Plate Motion

Figure 1.1
GPS site velocities in the ITRF-97 reference frame. Red vectors represent sites in stable plate interiors, used to generate the REVEL (Recent Velocity) plate motion model. White vectors represent sites in deforming plate boundary zones, and are not used in the model, but included for illustration. Note for example the two white vectors in eastern and western Iceland, showing divergence at this mid-ocean spreading center of about 2 cm/yr. Map is in Winkel Tripel projection.


1. Plate Motion

The present-day motion of Earths’s lithospheric plates (the Earth’s rigid outer shell) is important for many geological and geophysical studies, including seismic processes and earthquake hazard, as well as studies of mountain building and other geological processes.  A comprehensive picture of plate motion averaged over the last ~ 3 million years comes from studies of magnetic anomalies (“stripes”) on the ocean floor near mid-ocean ridges.  However, present day velocities might be slower or faster than this 3 million year average.  Space geodetic techniques like GPS can give an accurate picture of today’s plate motion. 

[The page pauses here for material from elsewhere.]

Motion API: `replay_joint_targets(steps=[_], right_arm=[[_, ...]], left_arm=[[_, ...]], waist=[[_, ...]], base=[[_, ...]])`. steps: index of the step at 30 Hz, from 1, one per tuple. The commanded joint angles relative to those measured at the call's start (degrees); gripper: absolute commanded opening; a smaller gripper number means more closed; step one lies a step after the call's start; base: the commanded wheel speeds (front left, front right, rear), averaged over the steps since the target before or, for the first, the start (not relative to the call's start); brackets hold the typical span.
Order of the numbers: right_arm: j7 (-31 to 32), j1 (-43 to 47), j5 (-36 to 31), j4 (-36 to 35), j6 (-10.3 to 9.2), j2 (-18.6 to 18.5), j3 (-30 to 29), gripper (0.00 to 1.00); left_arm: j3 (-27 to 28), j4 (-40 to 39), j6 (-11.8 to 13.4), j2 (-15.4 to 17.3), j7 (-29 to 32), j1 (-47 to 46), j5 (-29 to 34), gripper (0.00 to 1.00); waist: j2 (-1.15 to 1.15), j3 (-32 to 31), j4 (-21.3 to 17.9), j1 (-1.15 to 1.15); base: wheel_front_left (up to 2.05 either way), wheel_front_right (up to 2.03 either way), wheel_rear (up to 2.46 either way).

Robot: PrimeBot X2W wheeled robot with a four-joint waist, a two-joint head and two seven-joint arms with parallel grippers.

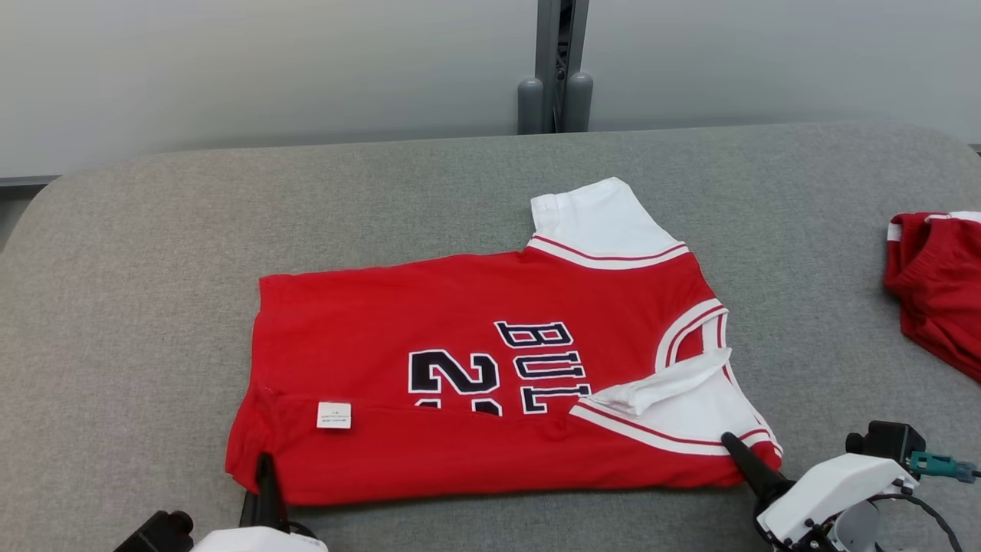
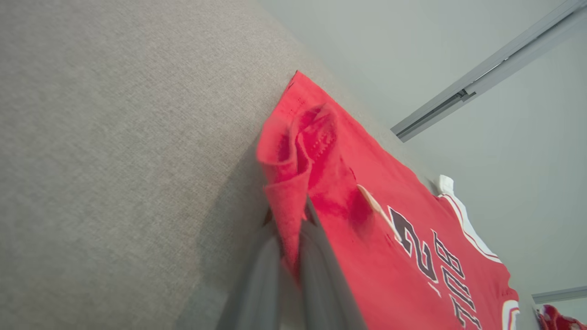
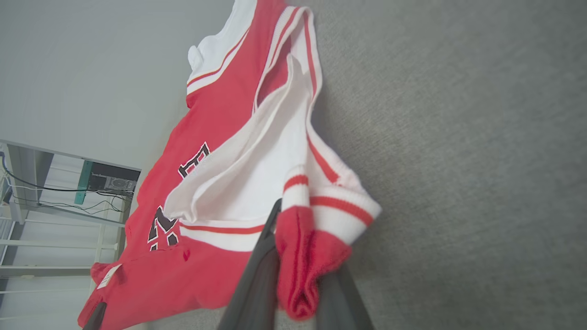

One of our findings is that Nazca-South America motion (the process responsible for building the Andes mountain chain) is slower than predicted by the 3 million year average [Norabuena et al., 1998, 1999; Sella et al., 2002].  This may reflect the growing influence of the Andes root, which deepens as the mountain chain grows, and imparts drag on the subducting (downgoing) Nazca plate.  If correct, this means that the process of mountain building contains “the seeds of its own demise”.  We are currently testing this hypothesis with colleagues at Ludwig Maximillians University in Munich, Germany [Iaffaldano et al., 2006].